A New York high school student, Sabrina Steffans, successfully challenged her school’s decision to bar her from decorating her paid senior parking spot with Bible verses, Fox News reports.

Grand Island High School near Buffalo has a tradition where seniors pay $50 to decorate their spaces with “positive artwork.” Steffans submitted designs featuring crosses and verses from John 14:6 and Jeremiah 29:11, which school officials rejected as too religious. They only approved a non-religious version, prompting Steffans to seek help from First Liberty Institute, a conservative legal advocacy group specializing in cases involving religious expression.
First Liberty sent a demand letter asserting that the school violated Steffans’ First Amendment rights. Soon after, the district reversed course and allowed her original design. In a statement, Superintendent Brian Graham said the district did not believe it had violated any rights but, after consulting legal counsel, decided to permit the design. He added that the district would review the parking program to consider whether changes were needed.
First Liberty is a Texas-based nonprofit law firm that frequently takes cases on behalf of students, teachers, and public officials seeking to expand religious expression in public institutions. It is broadly aligned with conservative and evangelical Christian political positions and is sometimes criticized by opponents as pursuing a strategic agenda to broaden the role of religion in public life. Supporters, on the other hand, argue that the group defends fundamental freedoms against what they see as unnecessary restrictions on religious speech. The Fox News framing of this story is consistent with its editorial lean toward highlighting religious freedom conflicts in ways sympathetic to conservative perspectives.
Constitutionally, the key issue is the distinction between private speech and government endorsement of religion. Because Steffans paid for the parking spot and decorated it as her own expression, courts are likely to view it as private speech protected under the Free Speech Clause of the First Amendment, not as government speech. The school allowing this expression does not, by itself, mean it is endorsing a specific religion (Christianity in this case).

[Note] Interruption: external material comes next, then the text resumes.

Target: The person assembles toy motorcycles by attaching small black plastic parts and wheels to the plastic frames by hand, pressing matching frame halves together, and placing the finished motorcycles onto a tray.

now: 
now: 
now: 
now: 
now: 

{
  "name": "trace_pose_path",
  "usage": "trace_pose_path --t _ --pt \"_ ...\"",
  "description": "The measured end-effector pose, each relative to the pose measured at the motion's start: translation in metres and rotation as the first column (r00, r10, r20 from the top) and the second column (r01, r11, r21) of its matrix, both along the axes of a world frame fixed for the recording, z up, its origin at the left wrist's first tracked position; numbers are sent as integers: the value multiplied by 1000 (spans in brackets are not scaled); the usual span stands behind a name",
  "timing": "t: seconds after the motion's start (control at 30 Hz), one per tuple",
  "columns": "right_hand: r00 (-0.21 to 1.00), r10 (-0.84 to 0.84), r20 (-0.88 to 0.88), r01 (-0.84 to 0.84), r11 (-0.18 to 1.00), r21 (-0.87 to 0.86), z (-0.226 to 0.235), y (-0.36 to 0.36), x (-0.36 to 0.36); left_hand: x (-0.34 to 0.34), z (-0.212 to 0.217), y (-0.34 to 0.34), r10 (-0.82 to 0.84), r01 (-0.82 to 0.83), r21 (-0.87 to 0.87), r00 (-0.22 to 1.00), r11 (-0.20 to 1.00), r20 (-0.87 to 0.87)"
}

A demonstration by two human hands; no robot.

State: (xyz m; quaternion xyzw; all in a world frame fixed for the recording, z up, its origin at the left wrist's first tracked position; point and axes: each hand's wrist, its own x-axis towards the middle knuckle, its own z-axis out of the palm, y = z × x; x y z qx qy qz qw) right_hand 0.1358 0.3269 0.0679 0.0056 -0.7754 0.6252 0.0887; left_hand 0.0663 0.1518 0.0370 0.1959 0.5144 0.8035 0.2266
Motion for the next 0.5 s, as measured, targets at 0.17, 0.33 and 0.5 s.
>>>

However, the optics may matter. Some people might interpret the visible presence of Bible verses on school property as school-sanctioned. Schools often walk a fine line here, balancing free expression rights with the Establishment Clause’s prohibition on government endorsement of religion. Courts have generally held that as long as the school makes the forum equally open to all students’ viewpoints (religious, secular, or otherwise) it is not endorsing religion but merely respecting free expression.
Courts have consistently recognized that students retain their free speech rights in public schools, though those rights can be balanced against the school’s duty to avoid appearing to endorse religion. In Tinker v. Des Moines (1969), the Supreme Court held that students do not “shed their constitutional rights to freedom of speech or expression at the schoolhouse gate,” establishing a foundation for protecting student expression, provided it is not disruptive.
When it comes to religious expression specifically, courts have often applied a viewpoint-neutral standard. For instance, in Good News Club v. Milford Central School (2001), the Supreme Court held that a public school could not exclude a Christian club from meeting after school when it allowed other community groups to use its facilities; doing so would constitute viewpoint discrimination. Similarly, in Board of Education v. Mergens (1990), the Court ruled that schools must allow student religious clubs to meet on the same basis as other noncurricular groups.
At the same time, schools must avoid appearing to endorse religion, particularly in contexts that look like official school speech. In Santa Fe Independent School District v. Doe (2000), the Court ruled against student-led prayers delivered over the school’s public address system before football games, reasoning that the context made the prayers appear school-sponsored. By contrast, expressions clearly attributable to individual students in limited public forums (such as clothing, personal projects, or, in this case, parking spot artwork paid for by students) have generally been treated as private speech protected by the First Amendment.